College is unaffordable and teaches you nothing unless you get a masters/PhD but somehow everyone with an undergrad is a genius. Universities waste all the money on sports anyway. some academics are still able to thrive but the current system is a hendrance to anyone with a brain.Our livlihoods should not be determined by morons

@johncarlosbaez

These stories never have the impact that they should. The obvious conclusion is that universities have nothing to do with science. I would like for all of these nobel prize winners with stories that show that they had to deal with unnecessary idiots trying to stop them to actually have some level of actionable insight from that.The only insight worthwhile from these stories is that universities do this to everyone and most professors/teachers/bureaucrats have no problem with ruining...

Wendell Bell

@johncarlosbaez @bestofmastodon Now, read the 2013 part! That is WITHIN A DECADE!!

Not just tenure, not just an endowed chair, they owe her her name on a bleeping building or a School.

Mensch, Marina

@johncarlosbaez I'm so glad she's won the Nobel Prize. There are so many people, especially women who work their butts off on non-lucrative issues and face hard times due to their goals - which might change our future, even create a better one. Bring solutions to so many problems that put us down. But simply are not considered "lucrative" by the heads of instituts & universities or companies.

John Carlos Baez

@energisch_ - indeed. Let's hope her example brings more attention to this issue!

dch :flantifa: :flan_hacker:

@johncarlosbaez *this* should be the story on the front page.

Thomas

@johncarlosbaez we shouldn't expect the average "science person in power" to be more than a "person in power" in any other social hierarchy. Truth is a top-down process, especially in science. The scientific process somehow works anyhow, albeit much slower than one might have believed.

Seasiders2

@johncarlosbaez the value of one’s life is not measured by what you are but who you are. This little bio is bigger than Nobel prize, for we millions who strive to live our best each day we learn it’s best to keep going.

Patrick Coyle

@johncarlosbaez I would like to think that the award committee knew this backstory and it was part of their decision process. But this is just a reminder that it is easier to see greatness in hind sight...
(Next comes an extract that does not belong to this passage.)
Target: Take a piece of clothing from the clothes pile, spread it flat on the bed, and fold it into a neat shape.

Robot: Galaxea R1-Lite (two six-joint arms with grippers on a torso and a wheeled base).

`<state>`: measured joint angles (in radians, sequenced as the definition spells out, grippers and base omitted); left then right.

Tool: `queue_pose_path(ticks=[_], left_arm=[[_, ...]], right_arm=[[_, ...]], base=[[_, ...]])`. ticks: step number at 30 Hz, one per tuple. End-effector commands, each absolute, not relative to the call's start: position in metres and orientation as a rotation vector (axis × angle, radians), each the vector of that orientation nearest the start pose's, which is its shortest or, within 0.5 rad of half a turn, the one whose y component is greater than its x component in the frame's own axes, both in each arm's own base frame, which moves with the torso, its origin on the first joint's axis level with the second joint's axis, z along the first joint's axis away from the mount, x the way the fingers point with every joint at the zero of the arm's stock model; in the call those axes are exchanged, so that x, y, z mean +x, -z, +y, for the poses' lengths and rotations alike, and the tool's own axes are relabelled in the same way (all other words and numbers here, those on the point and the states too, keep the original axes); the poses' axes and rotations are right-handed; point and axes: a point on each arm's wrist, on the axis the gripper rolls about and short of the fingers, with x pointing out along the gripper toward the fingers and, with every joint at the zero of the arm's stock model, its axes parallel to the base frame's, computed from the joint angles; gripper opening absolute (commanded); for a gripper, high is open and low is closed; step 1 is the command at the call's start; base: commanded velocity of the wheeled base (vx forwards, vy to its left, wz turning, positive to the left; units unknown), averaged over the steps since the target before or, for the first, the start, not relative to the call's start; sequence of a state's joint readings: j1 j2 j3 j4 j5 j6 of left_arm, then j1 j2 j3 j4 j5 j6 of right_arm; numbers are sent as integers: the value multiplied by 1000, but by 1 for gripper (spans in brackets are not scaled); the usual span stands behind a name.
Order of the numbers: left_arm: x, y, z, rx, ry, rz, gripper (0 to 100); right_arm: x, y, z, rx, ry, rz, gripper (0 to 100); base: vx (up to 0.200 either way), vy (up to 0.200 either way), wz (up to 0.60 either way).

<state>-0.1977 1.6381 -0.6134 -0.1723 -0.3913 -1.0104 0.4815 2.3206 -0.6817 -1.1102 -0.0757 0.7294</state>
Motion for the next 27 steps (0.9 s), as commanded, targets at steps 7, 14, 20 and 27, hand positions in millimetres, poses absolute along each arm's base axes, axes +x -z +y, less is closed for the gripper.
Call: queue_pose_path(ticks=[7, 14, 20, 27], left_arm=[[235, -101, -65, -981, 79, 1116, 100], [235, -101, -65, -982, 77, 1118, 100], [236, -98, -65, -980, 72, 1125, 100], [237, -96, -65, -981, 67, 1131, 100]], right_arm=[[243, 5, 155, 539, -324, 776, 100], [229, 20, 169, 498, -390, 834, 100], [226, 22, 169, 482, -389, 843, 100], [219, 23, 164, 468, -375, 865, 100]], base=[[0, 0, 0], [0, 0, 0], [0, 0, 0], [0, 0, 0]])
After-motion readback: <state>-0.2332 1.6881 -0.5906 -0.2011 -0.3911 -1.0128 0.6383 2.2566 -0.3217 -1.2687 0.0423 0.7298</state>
🦊🍸Faux around & find out⚠️

@johncarlosbaez - Lets be clear on this, universities only care about the prestige that they gain and the sponsorship money they bring in… educational capitalism has become big business and corporate-like administration is what drives them.

marnanel

@johncarlosbaez UPenn *again*

They have quite a few… I was going to say "skeletons in their closet" and then I realised that was more appropriate than I'd meant

David Megginson

@johncarlosbaez Systemic discrimination in institutions can always hide behind excuses: when someone they oppressed in early career succeeds despite them, the administration can say

>

Well, those administrators have retired/moved on now, while we have learned our lessons are making amends.

at the same time as they're perpetuating the same kind of discrimination against the next generation of researchers.

#academia #discrimination

bancks

@johncarlosbaez if they gave people with “Nobel Prizes” tenure, there won’t be enough tenured positions left for very serious, academically rigorous people like Amy Wax.